Task to carry out
In the records below, find each line holding the word "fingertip" and copy it.

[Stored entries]
• • •
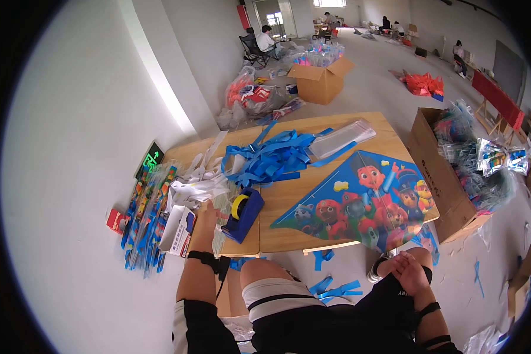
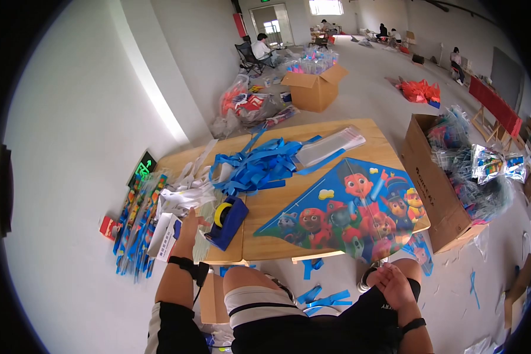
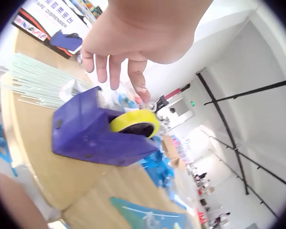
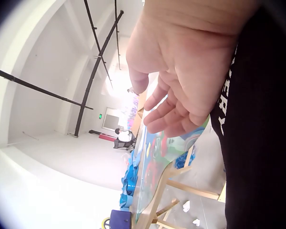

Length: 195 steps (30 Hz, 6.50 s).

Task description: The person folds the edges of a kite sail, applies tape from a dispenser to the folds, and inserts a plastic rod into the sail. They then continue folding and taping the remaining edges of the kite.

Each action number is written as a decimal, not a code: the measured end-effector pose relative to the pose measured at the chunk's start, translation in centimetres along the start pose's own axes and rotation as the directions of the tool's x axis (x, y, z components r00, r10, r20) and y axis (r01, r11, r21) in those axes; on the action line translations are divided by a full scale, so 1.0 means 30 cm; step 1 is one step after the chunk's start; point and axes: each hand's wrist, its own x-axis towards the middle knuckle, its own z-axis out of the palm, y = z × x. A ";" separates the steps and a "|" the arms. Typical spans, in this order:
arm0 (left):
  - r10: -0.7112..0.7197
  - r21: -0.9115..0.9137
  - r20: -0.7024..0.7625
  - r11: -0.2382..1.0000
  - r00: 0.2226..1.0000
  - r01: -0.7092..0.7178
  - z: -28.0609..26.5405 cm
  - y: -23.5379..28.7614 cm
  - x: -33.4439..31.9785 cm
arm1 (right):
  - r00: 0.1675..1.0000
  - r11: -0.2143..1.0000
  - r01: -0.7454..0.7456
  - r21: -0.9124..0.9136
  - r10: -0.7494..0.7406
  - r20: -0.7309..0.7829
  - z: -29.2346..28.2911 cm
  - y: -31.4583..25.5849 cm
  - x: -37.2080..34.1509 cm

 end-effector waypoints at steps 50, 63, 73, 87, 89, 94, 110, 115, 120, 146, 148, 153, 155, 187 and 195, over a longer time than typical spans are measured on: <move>0.029 0.058 -0.530 0.998 0.847 0.002 -0.790 -0.583 -1.169 | 0.891 0.827 -0.234 -0.511 0.393 0.228 1.442 1.053 0.600; 0.023 0.088 -0.510 0.996 0.860 0.026 -0.762 -0.716 -1.126 | 0.918 0.710 -0.307 -0.633 0.397 0.001 1.480 1.074 0.618; -0.012 0.190 -0.434 0.976 0.901 0.105 -0.797 -0.660 -1.208 | 0.859 0.704 -0.139 -0.696 0.436 0.269 1.415 1.069 0.623; 0.104 0.161 0.225 0.977 0.969 -0.142 -0.414 -0.124 -1.034 | 0.904 0.902 0.284 -0.326 -0.138 0.406 1.061 -0.053 0.337; 0.352 0.291 0.222 0.866 0.909 -0.406 -0.350 -0.013 -1.013 | 0.914 0.826 0.355 -0.438 -0.208 0.348 0.922 -0.111 0.293; 0.426 0.255 0.276 0.832 0.862 -0.493 -0.214 0.116 -0.990 | 0.929 0.868 0.369 -0.331 -0.340 0.144 0.647 -0.187 0.157; 0.156 -0.096 0.564 0.988 0.811 -0.123 0.193 0.165 -0.869 | 0.606 0.425 0.590 -0.687 -0.795 0.028 0.369 -0.497 -0.037; 0.193 0.169 0.685 0.896 0.702 -0.411 0.321 0.082 -0.811 | 0.329 -0.129 0.378 -0.917 -0.907 0.263 0.391 -0.595 -0.052; 0.220 -0.135 0.667 0.975 0.712 -0.175 0.366 0.143 -0.853 | 0.496 0.300 0.531 -0.792 -0.868 0.004 0.364 -0.632 -0.062; 0.072 -0.301 0.265 0.954 0.962 0.012 0.553 -0.078 -0.370 | 0.899 0.409 0.255 -0.876 -0.434 0.059 0.415 -0.711 0.761; 0.046 -0.293 0.265 0.956 0.963 0.035 0.562 -0.097 -0.357 | 0.911 0.418 0.223 -0.881 -0.411 0.035 0.437 -0.694 0.821; 0.103 -0.363 0.170 0.931 0.980 -0.035 0.580 -0.184 -0.328 | 0.950 0.410 0.112 -0.905 -0.312 -0.024 0.484 -0.629 0.980; 0.104 -0.372 0.122 0.927 0.987 -0.052 0.582 -0.201 -0.310 | 0.953 0.433 0.122 -0.893 -0.302 -0.015 0.474 -0.600 1.056; 0.252 0.225 -0.168 0.951 0.953 -0.212 0.678 -0.197 -0.251 | 0.875 0.101 0.187 -0.977 -0.470 0.119 0.357 -0.207 1.690; 0.315 0.357 -0.179 0.904 0.932 -0.237 0.679 -0.171 -0.254 | 0.848 0.022 0.163 -0.986 -0.515 0.129 0.370 -0.185 1.692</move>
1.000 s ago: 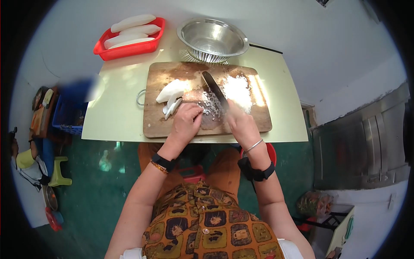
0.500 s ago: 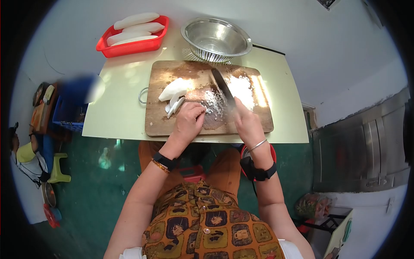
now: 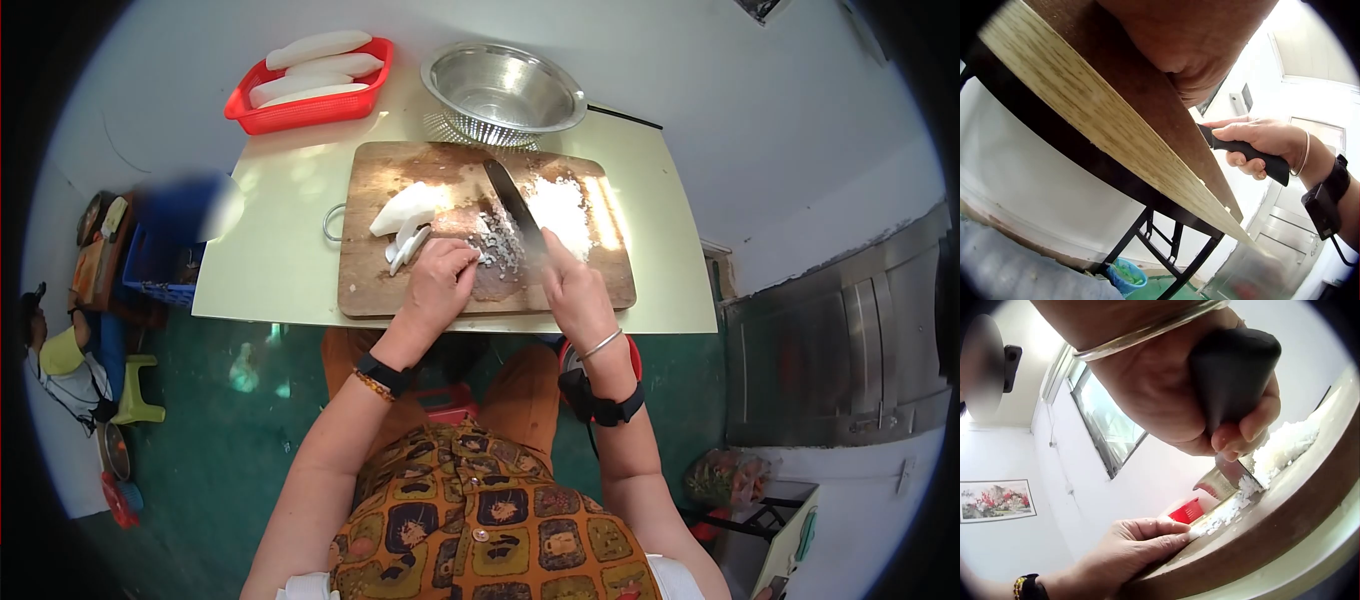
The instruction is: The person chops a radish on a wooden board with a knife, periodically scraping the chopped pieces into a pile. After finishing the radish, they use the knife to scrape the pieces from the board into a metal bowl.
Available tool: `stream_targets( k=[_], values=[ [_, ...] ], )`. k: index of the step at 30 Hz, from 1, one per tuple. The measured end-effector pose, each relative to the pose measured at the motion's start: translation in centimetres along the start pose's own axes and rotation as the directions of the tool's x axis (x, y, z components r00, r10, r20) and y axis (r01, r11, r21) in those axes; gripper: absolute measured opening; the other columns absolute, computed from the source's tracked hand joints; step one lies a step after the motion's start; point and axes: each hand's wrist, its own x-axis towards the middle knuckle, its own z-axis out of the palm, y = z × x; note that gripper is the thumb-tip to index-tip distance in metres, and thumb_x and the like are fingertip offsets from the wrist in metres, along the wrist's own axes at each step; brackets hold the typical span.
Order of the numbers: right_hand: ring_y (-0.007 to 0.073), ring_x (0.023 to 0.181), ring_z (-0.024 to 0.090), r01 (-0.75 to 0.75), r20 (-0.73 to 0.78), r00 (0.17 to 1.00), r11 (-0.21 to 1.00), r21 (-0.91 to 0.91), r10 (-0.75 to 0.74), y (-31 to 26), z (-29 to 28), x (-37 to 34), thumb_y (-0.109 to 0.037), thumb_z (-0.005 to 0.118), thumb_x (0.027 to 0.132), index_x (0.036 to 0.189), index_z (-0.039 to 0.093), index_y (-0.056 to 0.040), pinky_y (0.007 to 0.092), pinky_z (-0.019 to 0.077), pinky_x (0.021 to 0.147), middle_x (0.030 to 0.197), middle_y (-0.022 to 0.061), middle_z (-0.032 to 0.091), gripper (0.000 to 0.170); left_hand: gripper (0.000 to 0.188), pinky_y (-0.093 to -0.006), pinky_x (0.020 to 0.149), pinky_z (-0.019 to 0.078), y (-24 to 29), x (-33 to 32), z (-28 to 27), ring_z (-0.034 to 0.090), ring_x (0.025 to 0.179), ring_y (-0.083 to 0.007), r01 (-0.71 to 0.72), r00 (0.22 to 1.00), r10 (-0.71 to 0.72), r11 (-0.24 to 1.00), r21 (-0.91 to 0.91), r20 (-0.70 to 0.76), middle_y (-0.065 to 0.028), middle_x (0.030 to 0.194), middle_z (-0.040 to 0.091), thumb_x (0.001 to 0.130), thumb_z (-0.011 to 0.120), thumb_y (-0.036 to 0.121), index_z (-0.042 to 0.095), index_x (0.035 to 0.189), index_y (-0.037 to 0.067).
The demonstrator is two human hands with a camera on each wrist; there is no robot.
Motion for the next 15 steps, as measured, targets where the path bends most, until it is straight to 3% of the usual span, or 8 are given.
stream_targets(
  k=[15],
  values=[
    [0.0429, 0.076, 0.065, 0.094, 0.025, 0.995, 0.995, 0.029, -0.095, 0.3, 2.0, 0.4, -0.017, 0.057, 0.093, 0.135, 0.052, -0.0130, 0.0532, 0.0506, 0.068, 0.082, 0.0237, 0.066, 0.043, 0.013, -0.0377, 0.079, 0.0519, 0.1, 0.1, -0.1, 0.065, 0.088, -0.0303, 0.002, 1.000, -0.002, 1.000, 0.010, 0.015, -0.0135, 0.091, 0.068, 0.076, 0.071, -0.001, 0.071, 0.090, 0.000]
  ],
)
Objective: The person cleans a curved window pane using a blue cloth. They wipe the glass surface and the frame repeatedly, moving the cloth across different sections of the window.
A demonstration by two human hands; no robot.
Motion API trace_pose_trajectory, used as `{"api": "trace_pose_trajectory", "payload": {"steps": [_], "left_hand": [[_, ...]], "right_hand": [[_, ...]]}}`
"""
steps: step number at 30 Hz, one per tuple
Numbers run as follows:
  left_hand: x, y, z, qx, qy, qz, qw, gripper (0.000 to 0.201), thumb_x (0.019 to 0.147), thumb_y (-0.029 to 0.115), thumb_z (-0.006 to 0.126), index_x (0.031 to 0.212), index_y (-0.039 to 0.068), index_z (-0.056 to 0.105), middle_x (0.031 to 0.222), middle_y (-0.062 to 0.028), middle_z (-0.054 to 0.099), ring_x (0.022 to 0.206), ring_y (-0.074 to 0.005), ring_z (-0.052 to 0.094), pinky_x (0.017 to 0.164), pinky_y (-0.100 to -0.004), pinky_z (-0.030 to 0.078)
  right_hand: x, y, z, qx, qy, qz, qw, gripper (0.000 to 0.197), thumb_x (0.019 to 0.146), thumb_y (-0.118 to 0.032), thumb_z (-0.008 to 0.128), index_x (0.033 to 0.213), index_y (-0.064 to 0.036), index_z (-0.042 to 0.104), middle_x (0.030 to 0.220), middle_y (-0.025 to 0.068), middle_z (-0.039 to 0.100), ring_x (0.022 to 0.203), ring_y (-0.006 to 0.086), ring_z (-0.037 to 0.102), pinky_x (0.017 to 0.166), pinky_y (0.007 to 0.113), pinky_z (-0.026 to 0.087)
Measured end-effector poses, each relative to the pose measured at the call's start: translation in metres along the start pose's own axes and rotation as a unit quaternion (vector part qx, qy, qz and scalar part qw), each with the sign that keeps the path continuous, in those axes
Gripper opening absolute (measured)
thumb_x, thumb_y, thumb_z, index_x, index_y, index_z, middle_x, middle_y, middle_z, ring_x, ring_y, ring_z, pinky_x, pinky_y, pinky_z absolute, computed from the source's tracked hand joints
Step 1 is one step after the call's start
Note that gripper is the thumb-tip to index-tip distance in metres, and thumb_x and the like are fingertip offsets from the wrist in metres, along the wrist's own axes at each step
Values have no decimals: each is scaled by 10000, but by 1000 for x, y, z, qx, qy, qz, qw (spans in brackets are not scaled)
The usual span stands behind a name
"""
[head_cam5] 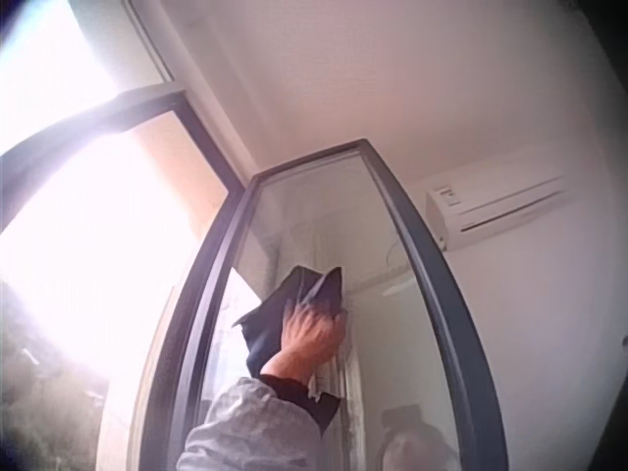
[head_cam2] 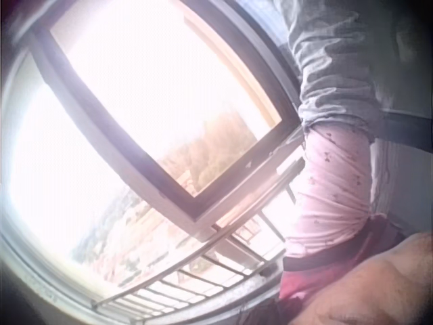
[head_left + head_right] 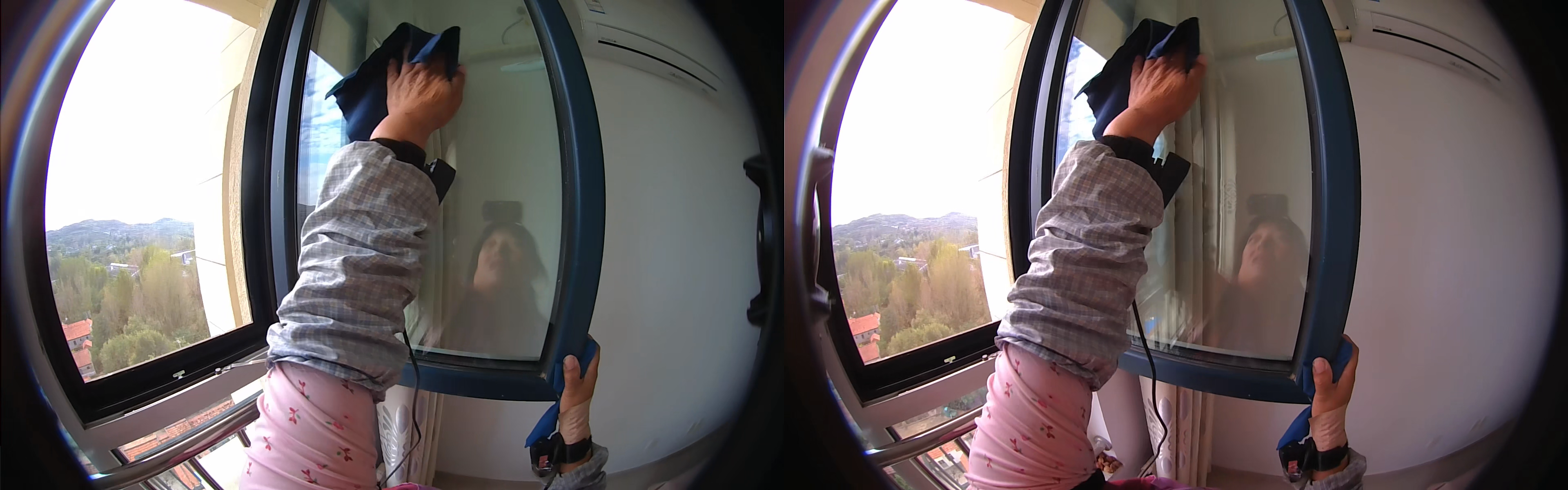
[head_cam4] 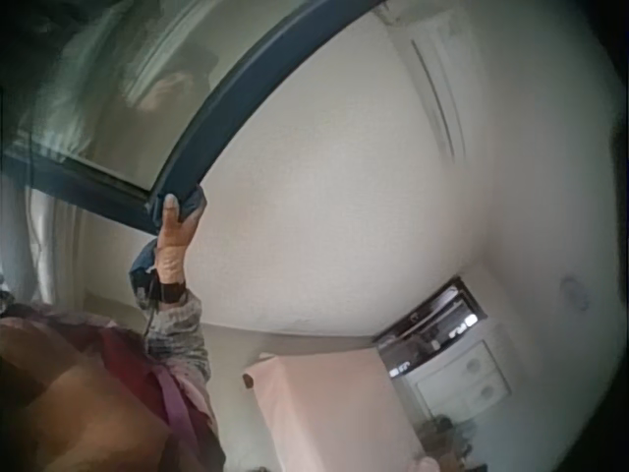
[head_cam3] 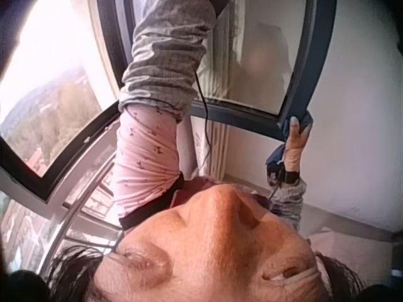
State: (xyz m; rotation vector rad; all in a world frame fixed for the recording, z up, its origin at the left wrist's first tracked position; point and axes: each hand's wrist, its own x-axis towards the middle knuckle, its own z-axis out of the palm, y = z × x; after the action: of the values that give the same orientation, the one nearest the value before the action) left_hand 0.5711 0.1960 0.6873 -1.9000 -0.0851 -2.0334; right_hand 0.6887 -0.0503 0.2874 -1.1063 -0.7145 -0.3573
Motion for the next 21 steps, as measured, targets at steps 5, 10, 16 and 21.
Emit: {"api": "trace_pose_trajectory", "payload": {"steps": [5, 10, 16, 21], "left_hand": [[11, 93, 23, -33, -47, 96, 994, 550, 996, 415, 458, 1409, 62, 543, 1620, -172, 309, 1473, -358, 323, 1202, -467, 292], [19, 22, 41, -212, 38, 88, 973, 517, 952, 295, 542, 1433, 110, 509, 1474, -209, 478, 1347, -412, 456, 1144, -473, 358], [-18, -142, -9, -10, 37, -57, 998, 458, 1008, 435, 469, 1057, 25, 667, 986, -229, 689, 952, -402, 652, 866, -492, 501], [-44, -155, -49, 12, -34, -171, 985, 634, 981, 491, 425, 1396, 19, 511, 1410, -254, 536, 1302, -441, 494, 1156, -528, 286]], "right_hand": [[3, 5, -1, 5, 5, -3, 1000, 899, 808, -664, 715, 1417, -68, 428, 1250, 130, 588, 1116, 238, 590, 980, 337, 506], [11, 15, -6, -8, -2, -34, 999, 895, 807, -647, 729, 1407, -48, 443, 1226, 123, 600, 1102, 225, 592, 962, 326, 500], [13, 24, -8, 8, -6, -18, 1000, 873, 811, -637, 721, 1402, -54, 452, 1191, 108, 600, 1054, 214, 598, 910, 314, 516], [11, 20, -6, 35, -20, -1, 999, 827, 830, -593, 716, 1409, -75, 432, 1183, 110, 595, 1022, 213, 611, 863, 310, 547]]}}
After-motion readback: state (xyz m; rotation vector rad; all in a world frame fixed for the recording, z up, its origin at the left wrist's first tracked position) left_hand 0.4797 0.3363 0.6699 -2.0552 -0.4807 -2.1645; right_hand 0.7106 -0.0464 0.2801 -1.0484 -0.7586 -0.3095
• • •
Solution to this task
Available tool: `stream_targets( k=[_], values=[ [_, ...] ], )`. k: index of the step at 30 Hz, from 1, one per tuple. The measured end-effector pose, each relative to the pose measured at the motion's start: translation in centimetres along the start pose's own axes and rotation as the directions of the tool's x axis (x, y, z components r00, r10, r20) and y axis (r01, r11, r21) in those axes; gripper: absolute measured opening; the other columns absolute, computed from the source's tracked hand joints; step one lies a step after the motion's start; point and axes: each hand's wrist, its own x-axis towards the middle knuckle, its own z-axis out of the palm, y = z × x; note that gripper is the thumb-tip to index-tip distance in metres, and thumb_x and the like are fingertip offsets from the wrist in metres, along the wrist's own axes at each step; brackets hold the typical span.
Note that gripper is the thumb-tip to index-tip distance in metres, and thumb_x and the like are fingertip offsets from the wrist in metres, along the wrist's own axes at each step

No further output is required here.